Can those with disabilities be amongst these most powerful people? Of course! Many of Ashoka’s leading social entrepreneur Fellows are.
Every such social entrepreneur makes a mockery of the term “disability”. How can one even begin to think that a social
entrepreneur is “disabled”?
Ashoka’s central purpose is to help the world make the transition from the long millennia during which there were only
a few players to a far happier “everyone a changemaker” society. The Agricultural Revolution produced only a very small
surplus, which meant that only a tiny portion of the population could engage in anything more than creating the small
agricultural surplus needed to support an elite. With change escalating logarithmically, and with change coming from
more and more vectors and combinations of vectors, the “few players” system simply is no longer viable.
The key factor for success for any organization or society increasingly will be measured in terms of what proportion of the
population are changemakers, and what level of this skill they bring, and how well they are connected. (Why did Detroit
and Calcutta wither while San Jose and Bangalore took off?)
What counts in this new world?
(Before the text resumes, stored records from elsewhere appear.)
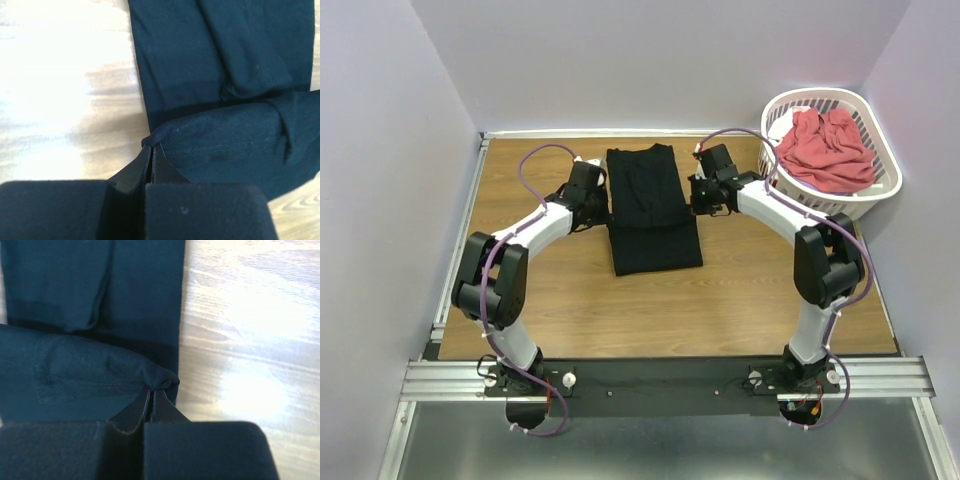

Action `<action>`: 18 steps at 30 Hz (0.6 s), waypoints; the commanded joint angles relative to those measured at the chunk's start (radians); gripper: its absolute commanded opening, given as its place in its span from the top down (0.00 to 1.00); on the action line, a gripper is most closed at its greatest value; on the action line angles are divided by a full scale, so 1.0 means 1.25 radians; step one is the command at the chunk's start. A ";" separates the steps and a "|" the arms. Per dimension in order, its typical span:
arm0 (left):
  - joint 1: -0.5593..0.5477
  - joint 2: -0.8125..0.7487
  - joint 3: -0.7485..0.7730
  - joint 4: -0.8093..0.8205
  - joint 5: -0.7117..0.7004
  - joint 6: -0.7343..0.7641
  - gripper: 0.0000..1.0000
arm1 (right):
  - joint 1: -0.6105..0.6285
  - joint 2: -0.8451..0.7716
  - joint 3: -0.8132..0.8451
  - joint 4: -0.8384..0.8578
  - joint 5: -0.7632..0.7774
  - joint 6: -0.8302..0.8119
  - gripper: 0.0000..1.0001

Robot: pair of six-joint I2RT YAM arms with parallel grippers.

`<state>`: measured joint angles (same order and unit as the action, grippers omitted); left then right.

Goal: Fold and stack the t-shirts
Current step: Fold the tshirt

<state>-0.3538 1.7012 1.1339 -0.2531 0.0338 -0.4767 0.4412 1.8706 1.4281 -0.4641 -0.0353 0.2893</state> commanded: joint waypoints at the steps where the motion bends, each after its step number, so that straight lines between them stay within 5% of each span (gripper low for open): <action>1: 0.011 0.039 0.027 0.037 -0.033 0.007 1.00 | -0.014 0.050 0.017 0.039 0.044 -0.028 1.00; 9: 0.012 0.069 0.038 0.081 -0.048 0.005 1.00 | -0.040 0.076 -0.026 0.080 0.054 -0.033 0.99; 12: 0.012 0.081 0.038 0.070 -0.061 0.008 0.98 | -0.041 0.079 -0.023 0.082 0.037 -0.034 0.87; 16: 0.011 0.065 0.033 0.068 -0.050 0.006 0.67 | -0.039 0.043 -0.027 0.082 0.006 -0.039 0.68; 18: 0.009 0.031 0.033 0.060 -0.050 0.007 0.64 | -0.035 0.001 -0.035 0.083 0.000 -0.035 0.57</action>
<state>-0.3473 1.7901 1.1587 -0.1738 0.0101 -0.4774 0.4026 1.9568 1.4040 -0.3779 -0.0280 0.2562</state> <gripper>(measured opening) 0.333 0.381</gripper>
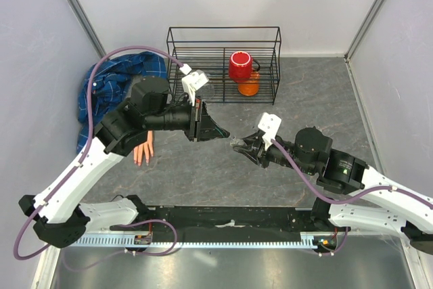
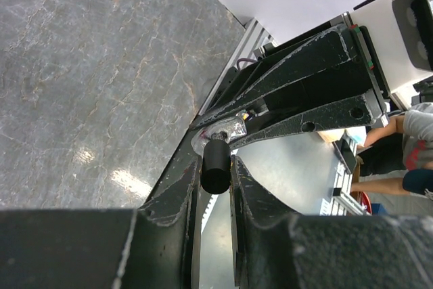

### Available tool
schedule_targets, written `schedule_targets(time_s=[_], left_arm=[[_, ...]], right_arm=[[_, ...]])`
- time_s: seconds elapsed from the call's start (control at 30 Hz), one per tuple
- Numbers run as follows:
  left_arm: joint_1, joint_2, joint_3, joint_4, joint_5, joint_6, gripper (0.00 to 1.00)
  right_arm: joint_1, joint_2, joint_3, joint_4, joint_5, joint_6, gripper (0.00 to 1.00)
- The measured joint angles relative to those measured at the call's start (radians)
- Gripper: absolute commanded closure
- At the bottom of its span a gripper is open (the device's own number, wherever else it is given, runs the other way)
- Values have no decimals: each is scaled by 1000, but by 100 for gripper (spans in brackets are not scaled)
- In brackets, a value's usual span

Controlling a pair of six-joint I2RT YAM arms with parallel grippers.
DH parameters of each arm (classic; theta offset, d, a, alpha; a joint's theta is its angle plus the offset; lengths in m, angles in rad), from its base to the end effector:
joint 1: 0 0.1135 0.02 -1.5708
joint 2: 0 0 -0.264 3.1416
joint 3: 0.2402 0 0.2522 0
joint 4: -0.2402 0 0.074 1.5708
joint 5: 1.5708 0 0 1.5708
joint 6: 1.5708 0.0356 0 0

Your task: Paint the nails

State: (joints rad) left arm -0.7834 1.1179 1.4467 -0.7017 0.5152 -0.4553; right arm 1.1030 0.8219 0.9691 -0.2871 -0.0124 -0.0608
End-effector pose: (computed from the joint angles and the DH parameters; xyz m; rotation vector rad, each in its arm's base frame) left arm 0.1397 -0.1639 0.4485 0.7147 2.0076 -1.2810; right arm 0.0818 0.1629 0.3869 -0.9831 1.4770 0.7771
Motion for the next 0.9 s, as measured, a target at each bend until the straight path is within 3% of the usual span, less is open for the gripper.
schedule_targets(time_s=[0.9], left_arm=[[-14, 45, 45, -64, 22, 50, 98]], right_arm=[[0, 10, 0, -7, -13, 0, 100]])
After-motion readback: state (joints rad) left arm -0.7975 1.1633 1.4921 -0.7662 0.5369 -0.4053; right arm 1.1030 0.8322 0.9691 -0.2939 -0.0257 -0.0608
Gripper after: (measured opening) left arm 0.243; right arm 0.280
It is not physical brawn. Instead, it is a very complex set of social skills that every child
and young person must learn empathy, teamwork, leadership, and changemaking. Plus the confidence to acquire these
skills and to define oneself as a changemaker.
In the “everyone a changemaker” world, virtually everyone can be a changemaker.
The disability movement has been intuitively moving in this direction. It seeks to ensure that the 10 percent of the population
who have disabilities live full lives – which ultimately means contributing importantly to society.
The movement’s ultimate gift is that of enabling those it serves to be givers. And that can only mean helping them
become changemakers in a world defined by change.
This end goal is clear and clearly right. Getting there requires brilliant social entrepreneurship. This volume will give you
a sense of the way forward – and also of the magic of social entrepreneurship.